◆ EXERCISE PROMPT
Repeat exactly the lines of the entries below from the one with "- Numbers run" through the one with "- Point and", both ends included, and nothing else.
-- LISTED ENTRIES follows --
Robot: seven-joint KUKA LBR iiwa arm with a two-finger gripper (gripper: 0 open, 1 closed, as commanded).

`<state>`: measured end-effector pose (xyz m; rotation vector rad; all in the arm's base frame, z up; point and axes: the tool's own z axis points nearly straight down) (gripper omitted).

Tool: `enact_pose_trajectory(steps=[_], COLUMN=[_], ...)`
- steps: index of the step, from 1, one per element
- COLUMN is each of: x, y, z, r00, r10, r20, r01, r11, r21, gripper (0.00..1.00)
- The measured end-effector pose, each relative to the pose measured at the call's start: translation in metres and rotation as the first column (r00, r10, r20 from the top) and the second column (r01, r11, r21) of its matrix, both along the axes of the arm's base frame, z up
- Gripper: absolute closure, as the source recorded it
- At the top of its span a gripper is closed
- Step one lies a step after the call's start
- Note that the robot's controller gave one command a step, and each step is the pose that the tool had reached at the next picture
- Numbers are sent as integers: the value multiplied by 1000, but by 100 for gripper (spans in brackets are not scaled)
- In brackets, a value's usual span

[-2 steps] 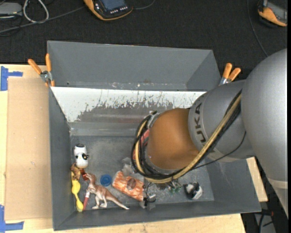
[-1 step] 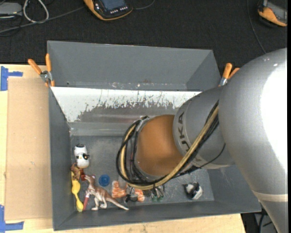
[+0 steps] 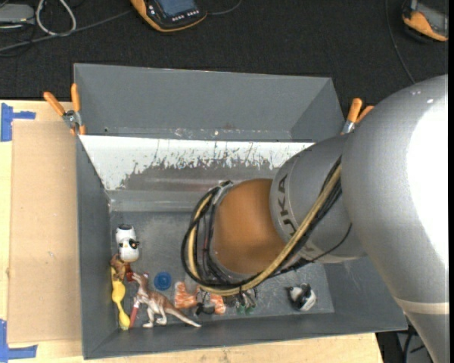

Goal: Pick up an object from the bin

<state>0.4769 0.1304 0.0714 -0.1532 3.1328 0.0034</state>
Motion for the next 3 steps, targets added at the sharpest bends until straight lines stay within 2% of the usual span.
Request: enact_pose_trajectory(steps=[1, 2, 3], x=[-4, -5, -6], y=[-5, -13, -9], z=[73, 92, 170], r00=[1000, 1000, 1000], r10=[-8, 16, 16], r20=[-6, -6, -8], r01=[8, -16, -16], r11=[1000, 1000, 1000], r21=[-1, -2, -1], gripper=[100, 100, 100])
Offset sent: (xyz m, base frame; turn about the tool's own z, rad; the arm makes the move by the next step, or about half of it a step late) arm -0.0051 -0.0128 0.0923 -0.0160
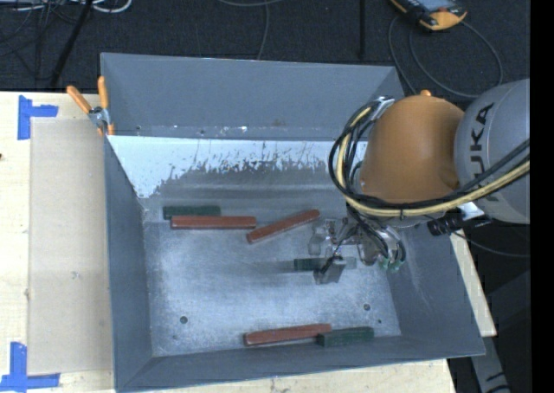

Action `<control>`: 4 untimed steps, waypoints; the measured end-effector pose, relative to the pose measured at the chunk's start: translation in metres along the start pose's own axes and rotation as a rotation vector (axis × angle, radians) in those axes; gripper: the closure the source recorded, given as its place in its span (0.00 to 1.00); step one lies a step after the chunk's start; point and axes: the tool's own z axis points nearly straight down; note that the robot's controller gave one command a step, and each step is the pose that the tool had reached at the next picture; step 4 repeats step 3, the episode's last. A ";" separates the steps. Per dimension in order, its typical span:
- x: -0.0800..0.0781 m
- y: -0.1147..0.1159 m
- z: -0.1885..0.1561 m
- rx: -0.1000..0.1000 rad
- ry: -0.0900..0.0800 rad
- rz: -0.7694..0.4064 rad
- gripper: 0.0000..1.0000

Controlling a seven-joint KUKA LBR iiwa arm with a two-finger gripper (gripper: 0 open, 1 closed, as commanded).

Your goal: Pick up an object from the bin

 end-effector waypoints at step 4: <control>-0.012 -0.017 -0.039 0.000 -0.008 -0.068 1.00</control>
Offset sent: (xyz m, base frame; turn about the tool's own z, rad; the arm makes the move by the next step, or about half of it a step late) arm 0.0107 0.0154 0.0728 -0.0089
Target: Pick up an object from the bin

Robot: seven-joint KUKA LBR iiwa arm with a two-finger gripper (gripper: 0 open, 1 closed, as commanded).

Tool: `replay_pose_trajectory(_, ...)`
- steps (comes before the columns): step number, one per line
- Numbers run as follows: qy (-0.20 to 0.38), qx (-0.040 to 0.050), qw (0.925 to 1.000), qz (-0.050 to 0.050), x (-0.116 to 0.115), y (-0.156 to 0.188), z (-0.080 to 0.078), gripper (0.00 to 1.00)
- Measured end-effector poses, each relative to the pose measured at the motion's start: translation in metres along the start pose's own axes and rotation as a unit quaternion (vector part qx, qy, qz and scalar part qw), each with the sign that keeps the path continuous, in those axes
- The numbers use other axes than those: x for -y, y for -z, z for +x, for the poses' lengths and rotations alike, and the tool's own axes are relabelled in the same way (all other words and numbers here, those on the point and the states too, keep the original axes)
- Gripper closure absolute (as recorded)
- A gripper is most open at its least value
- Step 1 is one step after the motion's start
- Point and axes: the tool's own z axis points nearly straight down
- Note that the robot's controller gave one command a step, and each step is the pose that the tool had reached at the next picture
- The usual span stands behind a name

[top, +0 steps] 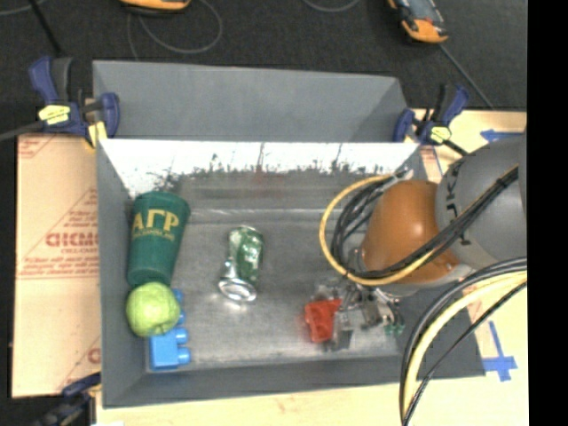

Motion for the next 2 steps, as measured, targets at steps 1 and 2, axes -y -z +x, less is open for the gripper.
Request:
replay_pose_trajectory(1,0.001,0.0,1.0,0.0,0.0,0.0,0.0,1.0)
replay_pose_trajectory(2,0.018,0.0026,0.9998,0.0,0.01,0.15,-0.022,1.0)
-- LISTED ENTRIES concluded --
◆ YOUR RESPONSE
- Numbers run as follows: qy (-0.20 to 0.38), qx (-0.040 to 0.050), qw (0.925 to 1.000), qz (-0.050 to 0.050), x (-0.116 to 0.115), y (-0.156 to 0.188), z (-0.080 to 0.078), gripper (0.00 to 1.00)
- Measured end-effector poses, each relative to the pose measured at the motion's start: translation in metres along the start pose's own axes and rotation as a unit quaternion (vector part qx, qy, qz and scalar part qw), each with the sign that keeps the path continuous, in those axes
- The numbers use other axes than those: x for -y, y for -z, z for +x, for the poses' lengths and rotations alike, and the tool's own axes are relabelled in the same way (all other words and numbers here, those on the point and the states too, keep the original axes)
- Gripper closure absolute (as recorded)
- A gripper is most open at its least value
- Step 1 is one step after the motion's start
- Point and axes: the tool's own z axis points nearly straight down

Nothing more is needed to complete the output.